Helioseismic measurements were computed from the numerical simulation using a time series of the vertical velocity, which is sampled every one minute at 200 km above the model photosphere over a total of 24 hours. The horizontal spatial domain extends 100 Mm and is sampled every 1/3 Mm. The vertical velocity is first filtered to isolate different ridges (radial orders \(n\)), including the \(f\)-mode (\(n_{0}\)) and the first two acoustic-mode ridges (\(n_{1}\), \(n_{2}\)) using standard methods (Braun and Birch, 2008b; Gizon et al., 2009; DeGrave, Jackiewicz, and Rempel, 2014). Cross correlations were measured in center-to-annulus and center-to-quadrant geometries for 15 different travel distances, ranging from 6 Mm to 20 Mm. For each ridge and each distance, three travel-time difference maps are computed (at the same spatial resolution) across 50 Mm of the simulation domain: “out–in” [\(\delta \tau _{\mathrm{oi}}\)], “west–east” [\(\delta \tau _{\mathrm{we}}\)], and “north–south” [\(\delta \tau _{\mathrm{ns}}\)]. Such geometries are sensitive to flows (Duvall et al., 1997). This results in 135 unique travel-time maps, which are very comparable to the ones computed using helioseismic holography by Dombroski et al. (2013). Only a fraction of these measurements are used in the sample inversions.

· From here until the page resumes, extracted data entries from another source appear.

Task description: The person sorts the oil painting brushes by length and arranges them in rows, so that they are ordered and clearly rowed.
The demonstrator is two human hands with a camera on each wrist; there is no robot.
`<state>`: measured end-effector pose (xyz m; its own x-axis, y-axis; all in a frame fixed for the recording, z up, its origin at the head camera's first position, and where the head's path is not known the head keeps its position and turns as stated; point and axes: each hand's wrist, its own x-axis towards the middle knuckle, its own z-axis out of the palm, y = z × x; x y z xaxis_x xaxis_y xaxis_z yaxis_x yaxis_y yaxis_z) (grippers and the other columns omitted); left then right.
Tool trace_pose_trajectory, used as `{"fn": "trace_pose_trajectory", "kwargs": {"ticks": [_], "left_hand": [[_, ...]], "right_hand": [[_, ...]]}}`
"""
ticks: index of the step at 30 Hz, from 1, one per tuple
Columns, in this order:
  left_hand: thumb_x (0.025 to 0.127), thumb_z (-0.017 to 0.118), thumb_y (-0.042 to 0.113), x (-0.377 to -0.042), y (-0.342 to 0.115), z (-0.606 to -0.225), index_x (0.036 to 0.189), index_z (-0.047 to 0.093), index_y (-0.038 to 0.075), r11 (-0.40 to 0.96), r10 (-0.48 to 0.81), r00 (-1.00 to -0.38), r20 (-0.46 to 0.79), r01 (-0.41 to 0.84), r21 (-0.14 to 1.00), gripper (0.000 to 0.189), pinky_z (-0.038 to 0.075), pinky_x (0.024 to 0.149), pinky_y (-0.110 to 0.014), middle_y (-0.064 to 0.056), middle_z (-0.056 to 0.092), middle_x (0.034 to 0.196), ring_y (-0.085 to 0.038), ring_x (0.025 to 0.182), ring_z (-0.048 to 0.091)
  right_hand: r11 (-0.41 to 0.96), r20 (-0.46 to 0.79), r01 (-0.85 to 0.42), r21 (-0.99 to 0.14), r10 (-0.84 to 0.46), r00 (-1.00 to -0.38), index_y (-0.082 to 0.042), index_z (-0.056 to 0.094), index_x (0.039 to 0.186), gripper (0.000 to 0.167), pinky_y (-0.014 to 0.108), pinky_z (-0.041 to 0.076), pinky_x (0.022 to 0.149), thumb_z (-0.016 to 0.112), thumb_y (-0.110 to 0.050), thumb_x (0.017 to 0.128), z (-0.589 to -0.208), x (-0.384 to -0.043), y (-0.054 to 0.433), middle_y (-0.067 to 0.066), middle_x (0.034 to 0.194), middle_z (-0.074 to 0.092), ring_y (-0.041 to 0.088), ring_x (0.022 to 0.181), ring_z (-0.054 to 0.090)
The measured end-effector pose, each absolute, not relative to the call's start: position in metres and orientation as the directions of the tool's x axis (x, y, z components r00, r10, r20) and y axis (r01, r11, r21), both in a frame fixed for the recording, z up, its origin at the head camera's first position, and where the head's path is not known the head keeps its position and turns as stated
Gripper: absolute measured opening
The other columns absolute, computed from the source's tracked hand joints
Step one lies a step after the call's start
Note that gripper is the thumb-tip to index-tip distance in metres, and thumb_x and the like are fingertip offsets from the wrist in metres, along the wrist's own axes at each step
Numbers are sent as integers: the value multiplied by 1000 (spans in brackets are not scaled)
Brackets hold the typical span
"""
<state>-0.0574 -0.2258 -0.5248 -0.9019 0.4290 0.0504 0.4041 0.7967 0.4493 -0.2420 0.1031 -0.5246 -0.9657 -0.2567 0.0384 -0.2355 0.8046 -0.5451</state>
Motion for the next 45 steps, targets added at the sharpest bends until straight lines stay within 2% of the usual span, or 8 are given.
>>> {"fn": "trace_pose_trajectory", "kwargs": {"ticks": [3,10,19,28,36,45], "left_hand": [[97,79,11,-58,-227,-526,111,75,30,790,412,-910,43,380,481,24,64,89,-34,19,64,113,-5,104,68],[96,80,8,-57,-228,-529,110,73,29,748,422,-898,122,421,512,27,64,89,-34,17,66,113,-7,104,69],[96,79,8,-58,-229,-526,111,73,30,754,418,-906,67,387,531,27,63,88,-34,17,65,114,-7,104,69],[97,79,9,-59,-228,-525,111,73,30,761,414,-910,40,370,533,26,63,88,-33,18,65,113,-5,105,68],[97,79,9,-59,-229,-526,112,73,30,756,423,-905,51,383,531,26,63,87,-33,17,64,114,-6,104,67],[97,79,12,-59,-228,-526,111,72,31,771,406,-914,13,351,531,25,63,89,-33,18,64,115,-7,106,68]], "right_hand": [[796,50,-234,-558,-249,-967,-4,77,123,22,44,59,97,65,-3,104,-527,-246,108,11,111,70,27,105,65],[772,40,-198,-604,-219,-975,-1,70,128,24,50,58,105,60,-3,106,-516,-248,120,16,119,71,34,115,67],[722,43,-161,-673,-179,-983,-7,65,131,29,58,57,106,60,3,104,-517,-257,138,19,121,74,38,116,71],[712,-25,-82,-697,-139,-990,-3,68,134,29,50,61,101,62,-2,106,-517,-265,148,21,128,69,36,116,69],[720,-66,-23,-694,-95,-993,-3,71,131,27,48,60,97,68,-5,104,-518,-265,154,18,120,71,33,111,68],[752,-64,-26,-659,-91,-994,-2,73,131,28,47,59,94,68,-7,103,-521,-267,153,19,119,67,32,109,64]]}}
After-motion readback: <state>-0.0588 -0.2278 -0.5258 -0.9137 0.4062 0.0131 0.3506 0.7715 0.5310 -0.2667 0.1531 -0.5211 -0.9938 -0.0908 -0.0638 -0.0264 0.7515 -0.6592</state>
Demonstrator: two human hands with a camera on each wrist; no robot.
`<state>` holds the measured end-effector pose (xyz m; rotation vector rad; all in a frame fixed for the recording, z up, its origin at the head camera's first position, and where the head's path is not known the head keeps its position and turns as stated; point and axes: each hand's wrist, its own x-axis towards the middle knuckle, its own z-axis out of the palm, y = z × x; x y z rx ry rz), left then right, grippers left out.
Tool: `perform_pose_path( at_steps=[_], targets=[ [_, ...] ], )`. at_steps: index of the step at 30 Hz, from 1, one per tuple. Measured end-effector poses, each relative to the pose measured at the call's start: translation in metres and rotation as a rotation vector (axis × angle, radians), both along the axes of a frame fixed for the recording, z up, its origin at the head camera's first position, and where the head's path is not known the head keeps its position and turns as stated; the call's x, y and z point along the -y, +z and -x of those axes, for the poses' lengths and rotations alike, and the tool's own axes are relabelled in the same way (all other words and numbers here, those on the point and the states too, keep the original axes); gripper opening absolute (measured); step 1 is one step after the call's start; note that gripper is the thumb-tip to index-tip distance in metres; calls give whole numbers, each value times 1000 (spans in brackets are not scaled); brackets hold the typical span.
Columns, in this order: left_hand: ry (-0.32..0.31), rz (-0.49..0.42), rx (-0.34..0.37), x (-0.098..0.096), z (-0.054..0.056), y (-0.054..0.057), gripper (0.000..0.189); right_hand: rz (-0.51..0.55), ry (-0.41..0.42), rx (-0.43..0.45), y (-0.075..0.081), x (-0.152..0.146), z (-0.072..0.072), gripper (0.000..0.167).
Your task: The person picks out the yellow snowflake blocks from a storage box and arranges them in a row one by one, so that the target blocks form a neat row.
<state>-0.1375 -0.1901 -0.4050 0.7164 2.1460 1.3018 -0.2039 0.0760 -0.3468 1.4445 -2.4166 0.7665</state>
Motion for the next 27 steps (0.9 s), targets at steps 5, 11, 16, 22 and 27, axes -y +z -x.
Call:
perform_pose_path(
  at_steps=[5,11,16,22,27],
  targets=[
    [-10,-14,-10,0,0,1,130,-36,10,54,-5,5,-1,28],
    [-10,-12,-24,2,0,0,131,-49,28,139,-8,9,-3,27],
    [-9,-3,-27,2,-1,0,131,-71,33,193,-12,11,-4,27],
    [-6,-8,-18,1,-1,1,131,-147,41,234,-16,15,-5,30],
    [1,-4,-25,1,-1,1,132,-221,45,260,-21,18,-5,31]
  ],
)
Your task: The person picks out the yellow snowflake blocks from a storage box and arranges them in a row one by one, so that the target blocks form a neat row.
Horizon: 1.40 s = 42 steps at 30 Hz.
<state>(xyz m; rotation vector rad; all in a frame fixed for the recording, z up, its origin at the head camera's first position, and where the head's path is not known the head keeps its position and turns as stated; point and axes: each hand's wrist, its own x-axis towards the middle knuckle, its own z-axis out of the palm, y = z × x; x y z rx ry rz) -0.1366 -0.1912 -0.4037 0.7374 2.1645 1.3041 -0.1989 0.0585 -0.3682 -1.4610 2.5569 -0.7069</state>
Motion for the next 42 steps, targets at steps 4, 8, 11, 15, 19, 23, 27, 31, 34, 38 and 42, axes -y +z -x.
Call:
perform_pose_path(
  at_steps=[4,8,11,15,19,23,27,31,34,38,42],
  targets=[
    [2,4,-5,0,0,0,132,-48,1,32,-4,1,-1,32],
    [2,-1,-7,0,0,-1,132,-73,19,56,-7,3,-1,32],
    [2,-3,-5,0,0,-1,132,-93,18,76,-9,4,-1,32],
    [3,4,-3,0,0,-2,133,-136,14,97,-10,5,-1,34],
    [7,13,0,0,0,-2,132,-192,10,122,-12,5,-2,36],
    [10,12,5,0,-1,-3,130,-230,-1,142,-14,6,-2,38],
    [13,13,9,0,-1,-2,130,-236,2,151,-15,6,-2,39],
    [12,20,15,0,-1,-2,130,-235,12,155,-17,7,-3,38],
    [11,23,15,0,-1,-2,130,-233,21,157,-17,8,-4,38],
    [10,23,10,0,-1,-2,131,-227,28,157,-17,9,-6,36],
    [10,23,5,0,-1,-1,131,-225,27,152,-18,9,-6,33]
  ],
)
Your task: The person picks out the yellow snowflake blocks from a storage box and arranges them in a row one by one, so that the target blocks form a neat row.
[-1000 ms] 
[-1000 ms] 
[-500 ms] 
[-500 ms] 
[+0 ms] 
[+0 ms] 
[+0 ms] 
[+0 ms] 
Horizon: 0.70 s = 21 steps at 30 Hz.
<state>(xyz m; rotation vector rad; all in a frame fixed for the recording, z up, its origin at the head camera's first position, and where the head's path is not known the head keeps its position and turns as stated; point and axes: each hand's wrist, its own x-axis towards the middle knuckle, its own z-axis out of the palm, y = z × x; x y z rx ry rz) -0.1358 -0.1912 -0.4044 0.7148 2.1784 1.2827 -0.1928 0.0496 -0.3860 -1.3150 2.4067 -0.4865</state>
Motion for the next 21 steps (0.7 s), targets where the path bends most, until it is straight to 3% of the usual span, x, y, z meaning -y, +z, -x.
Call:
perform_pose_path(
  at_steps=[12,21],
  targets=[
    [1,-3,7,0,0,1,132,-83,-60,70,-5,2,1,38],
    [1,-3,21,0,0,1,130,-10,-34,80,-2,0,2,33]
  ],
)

Dombroski et al. (2013) computed a second simulation without a background supergranule. We use these data (split into 12 two-hour cubes) to estimate the noise covariance in the travel times according to the noise model of Gizon and Birch (2004). The exact same measurement procedure explained above is carried out on these cubes to determine the covariances \({\mathrm{Cov}}[\delta \tau _{i},\delta \tau _{j}]\).

The linear forward problem (Gizon and Birch, 2002) in this example can be written

$$ \delta \tau ^{\alpha }_{i}(x,y) = \iiint {\boldsymbol{K}} _{i}(x-x',y-y',z) \cdot {\boldsymbol{v}} ^{\alpha }(x',y',z)\, {\ \mathrm{d}} x' {\ \mathrm{d}} y' { \ \mathrm{d}} z, $$
(29)

where flows are \({\boldsymbol{v}} \), the sensitivity kernels \({\boldsymbol{K}} _{i}\) are vector-valued, and each index \(i\) corresponds to a given ridge, geometry, and travel distance. Born-approximation kernels are computed from Birch and Gizon (2007) in a point-to-point fashion, and then averaged over annuli to be consistent with the travel-time geometries \(({\mathrm{oi},\mathrm{ we},\mathrm{ ns}})\). The \(\alpha \)-superscripts refer to the particular measurement source or supergranule model under consideration.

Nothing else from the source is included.